The National Park Service Southwest Regional Office, also known as National Park Service Region III Headquarters Building, is located at 1100 Old Santa Fe Trail in Santa Fe, New Mexico. The office provides support services for Park Service properties throughout the intermountain region of the American Southwest. The building, designed by NPS architect Cecil J. Doty, it is a traditional adobe building, built the 1930s by crews of the Civilian Conservation Corps. It is the largest adobe office building in the nation, and a masterpiece of Spanish Pueblo Revival architecture. It was designated a National Historic Landmark in 1987. It is open to the public during normal business hours; tours are not normally given.

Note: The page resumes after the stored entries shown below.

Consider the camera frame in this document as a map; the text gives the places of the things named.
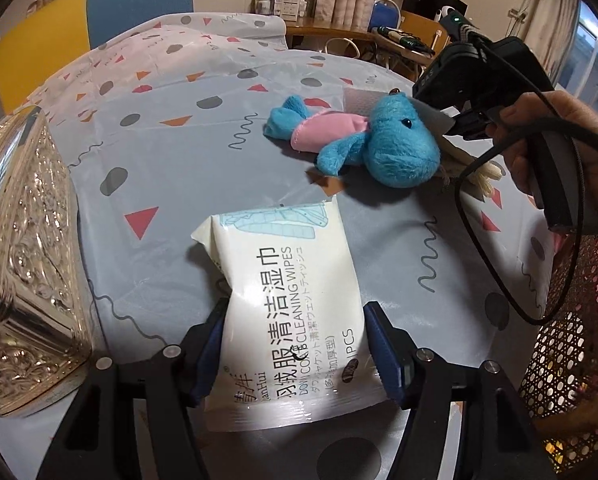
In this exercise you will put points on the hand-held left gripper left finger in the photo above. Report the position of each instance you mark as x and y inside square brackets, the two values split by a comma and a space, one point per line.
[206, 360]

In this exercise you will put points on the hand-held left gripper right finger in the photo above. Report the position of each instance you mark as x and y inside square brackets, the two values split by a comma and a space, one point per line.
[384, 350]

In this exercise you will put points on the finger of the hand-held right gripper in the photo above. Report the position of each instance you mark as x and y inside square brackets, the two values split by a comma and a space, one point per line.
[466, 125]

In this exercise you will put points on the blue plush toy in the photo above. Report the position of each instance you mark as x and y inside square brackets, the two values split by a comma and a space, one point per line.
[404, 145]

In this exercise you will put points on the white wet wipes pack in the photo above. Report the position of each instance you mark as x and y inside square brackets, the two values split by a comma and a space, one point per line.
[289, 310]

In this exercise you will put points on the person's right hand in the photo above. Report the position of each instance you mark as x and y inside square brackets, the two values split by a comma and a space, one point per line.
[594, 150]

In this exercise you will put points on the plain beige curtain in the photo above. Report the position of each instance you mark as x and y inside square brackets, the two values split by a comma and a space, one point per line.
[551, 35]

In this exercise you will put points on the blue chair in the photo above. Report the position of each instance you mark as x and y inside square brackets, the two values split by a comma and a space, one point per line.
[385, 12]

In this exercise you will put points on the wooden desk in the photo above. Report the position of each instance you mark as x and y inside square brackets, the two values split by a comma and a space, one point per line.
[329, 30]

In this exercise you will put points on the rattan chair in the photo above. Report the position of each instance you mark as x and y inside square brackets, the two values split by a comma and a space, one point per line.
[574, 360]

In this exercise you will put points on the gold embossed tissue box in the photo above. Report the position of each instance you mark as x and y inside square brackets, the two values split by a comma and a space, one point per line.
[29, 260]

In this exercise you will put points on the printed bed cover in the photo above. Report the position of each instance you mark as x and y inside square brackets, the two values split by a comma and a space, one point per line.
[229, 135]

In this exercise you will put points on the grey yellow blue headboard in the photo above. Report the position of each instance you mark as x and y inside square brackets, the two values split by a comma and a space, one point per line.
[139, 5]

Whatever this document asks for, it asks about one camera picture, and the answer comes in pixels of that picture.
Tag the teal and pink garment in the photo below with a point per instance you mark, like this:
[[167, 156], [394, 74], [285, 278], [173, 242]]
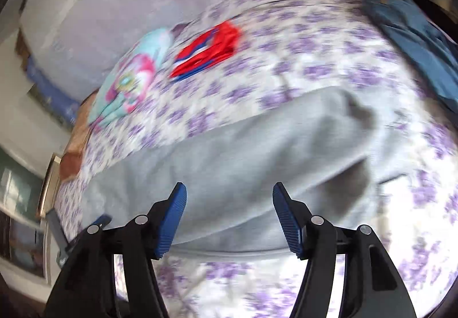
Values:
[[128, 78]]

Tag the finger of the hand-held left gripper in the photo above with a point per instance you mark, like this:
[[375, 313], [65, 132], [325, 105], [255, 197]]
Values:
[[102, 221]]

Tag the red and blue garment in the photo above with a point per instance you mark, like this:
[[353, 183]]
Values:
[[209, 50]]

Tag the brown wooden bed frame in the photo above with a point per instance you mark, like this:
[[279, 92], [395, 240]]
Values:
[[73, 157]]

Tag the purple floral bed sheet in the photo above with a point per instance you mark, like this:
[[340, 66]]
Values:
[[304, 64]]

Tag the grey blanket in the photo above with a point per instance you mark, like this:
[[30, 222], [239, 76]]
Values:
[[118, 3]]

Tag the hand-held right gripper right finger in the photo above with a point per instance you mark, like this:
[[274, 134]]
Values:
[[289, 221]]

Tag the blue jeans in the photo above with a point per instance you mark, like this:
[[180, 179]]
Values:
[[411, 35]]

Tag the grey pants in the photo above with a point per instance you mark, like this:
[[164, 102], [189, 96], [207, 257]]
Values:
[[229, 175]]

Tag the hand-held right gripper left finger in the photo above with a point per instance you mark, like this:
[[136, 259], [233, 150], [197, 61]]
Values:
[[171, 221]]

==Architecture and history==
In the early 1930s, the United States National Park Service was reorganized in anticipation of an increase in the number of parks the service would have to manage. A need for a centralized office for the southwest region was identified at that time, resulting in the design and construction of this building in the 1930s. It was designed in 1937 by Park Service architect Cecil Doty, who chose the Spanish Pueblo Revival. It was built by crews of the Civilian Conservation Corps with funding from the Works Progress Administration. They formed the bricks for the walls on site, and also constructed some of the furnishings, which were also designed by Doty. The building is at 24000 sqft the largest known adobe office building, emulating in its style and layout the forms of traditional adobe architecture common to the region.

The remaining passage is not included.